Study protocol for the 10 Top Tips (10TT) Trial: Randomised controlled trial of habit-based advice for weight control in general practice
1 Department of Epidemiology & Public Health, University College London, Gower Street, London, WC1E 6BT, UK
2 Department of Primary Care & Population Health, University College London, Gower Street, London, WC1E 6BT, UK
3 Department of Statistical Science, University College London, Gower Street, London, WC1E 6BT, UK
BMC Public Health 2012, 12:667 doi:10.1186/1471-2458-12-667Published: 16 August 2012
Primary care is the first port of call for advice about weight control. There is hence a need for simple, effective interventions that can be delivered without specialist skills. We have developed such an intervention; the 10 Top Tips (10TT). This intervention was effective with respect to weight loss in a volunteer population, but has yet to be tested in primary care. The aim of this trial is therefore to test the effectiveness of the 10TT intervention in primary care, incorporating clinical outcomes and health economic analyses.
The trial is a two-arm, individually-randomised, controlled trial in obese (BMI ≥ 30) adults (n = 520) in primary care, comparing weight loss in patients receiving the 10TT intervention with weight loss in a control group of patients receiving usual care.
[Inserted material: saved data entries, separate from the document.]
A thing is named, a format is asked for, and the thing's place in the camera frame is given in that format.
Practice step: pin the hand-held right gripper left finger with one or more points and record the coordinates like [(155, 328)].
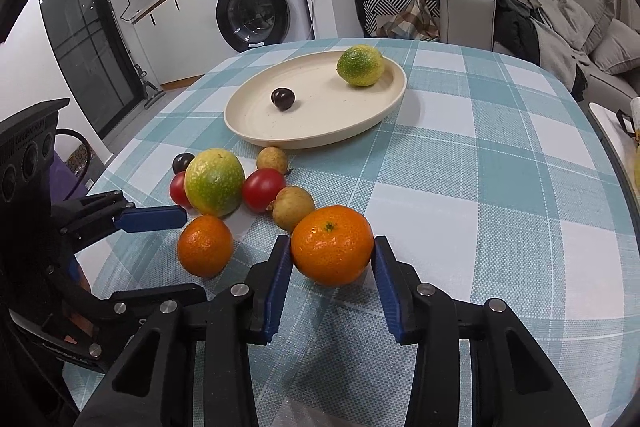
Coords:
[(274, 302)]

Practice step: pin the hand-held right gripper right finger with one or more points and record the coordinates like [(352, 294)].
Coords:
[(387, 297)]

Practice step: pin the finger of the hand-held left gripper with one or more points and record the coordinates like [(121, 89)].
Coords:
[(155, 218), (150, 297)]

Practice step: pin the red tomato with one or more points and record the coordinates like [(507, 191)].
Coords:
[(177, 192), (263, 190)]

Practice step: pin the orange mandarin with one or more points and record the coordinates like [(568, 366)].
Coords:
[(332, 247), (205, 245)]

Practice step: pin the dark purple plum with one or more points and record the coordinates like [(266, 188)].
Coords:
[(181, 162), (282, 99)]

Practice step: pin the green yellow citrus fruit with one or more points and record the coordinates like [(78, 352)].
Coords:
[(359, 67), (214, 182)]

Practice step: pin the tan round fruit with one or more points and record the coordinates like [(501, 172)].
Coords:
[(293, 208), (271, 158)]

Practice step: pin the cream round plate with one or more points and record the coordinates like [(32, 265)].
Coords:
[(325, 112)]

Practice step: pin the purple bag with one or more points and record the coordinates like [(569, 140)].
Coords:
[(65, 177)]

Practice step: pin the patterned brown box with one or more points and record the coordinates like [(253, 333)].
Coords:
[(79, 162)]

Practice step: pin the grey floor mop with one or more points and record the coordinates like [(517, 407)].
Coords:
[(152, 94)]

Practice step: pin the dark glass door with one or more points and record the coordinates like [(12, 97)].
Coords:
[(85, 37)]

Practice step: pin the teal white checked tablecloth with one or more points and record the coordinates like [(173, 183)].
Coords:
[(500, 207)]

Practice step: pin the white kitchen counter cabinet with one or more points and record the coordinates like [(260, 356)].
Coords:
[(185, 22)]

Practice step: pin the plaid cloth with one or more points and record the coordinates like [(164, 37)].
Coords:
[(412, 22)]

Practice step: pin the black striped chair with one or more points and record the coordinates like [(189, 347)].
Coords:
[(372, 9)]

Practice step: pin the grey sofa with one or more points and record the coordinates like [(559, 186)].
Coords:
[(470, 17)]

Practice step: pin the dark clothes pile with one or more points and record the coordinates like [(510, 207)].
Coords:
[(515, 22)]

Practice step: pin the grey blanket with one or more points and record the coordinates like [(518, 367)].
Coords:
[(557, 42)]

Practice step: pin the grey cushion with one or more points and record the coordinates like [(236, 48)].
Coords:
[(587, 14), (617, 49)]

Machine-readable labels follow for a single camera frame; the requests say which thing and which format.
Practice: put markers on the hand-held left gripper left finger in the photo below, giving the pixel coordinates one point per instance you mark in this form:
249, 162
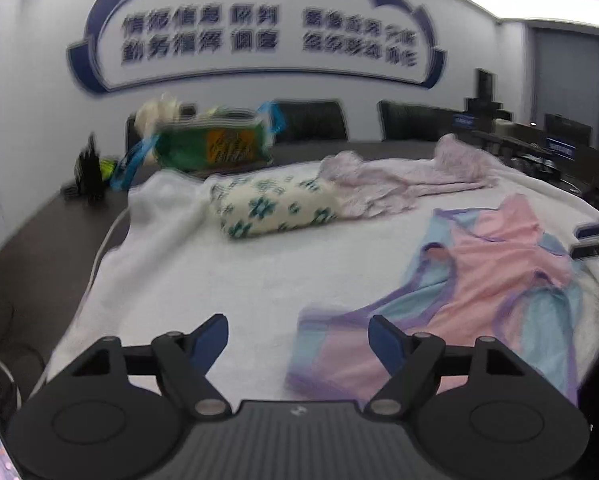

The intervention is based on habit formation theory, using written materials to take people through a set of simple weight control behaviours with strategies to make them habitual; an approach that could make it more successful than others in establishing long-term behaviour change. Patients will be recruited from 14 General Practices across England. Randomisation will be through telephoning a central randomisation service using a computer-generated list of random numbers. Patients are followed up at 3, 6, 12, 18 and 24 months. The primary outcome is weight loss at 3 months, with assessment by a health professional who is blind to group allocation. Other follow-ups will be un-blinded. We will examine whether weight loss is maintained up to 24 months. We will also assess changes in the automaticity of the 10TT target behaviours and improvement in clinical markers for potential co-morbidities. Finally, we will undertake a full economic evaluation to establish cost-effectiveness in the NHS context.
If proven to be effective when delivered through primary care, 10TT could make a highly cost-effective contribution to improvements in population health.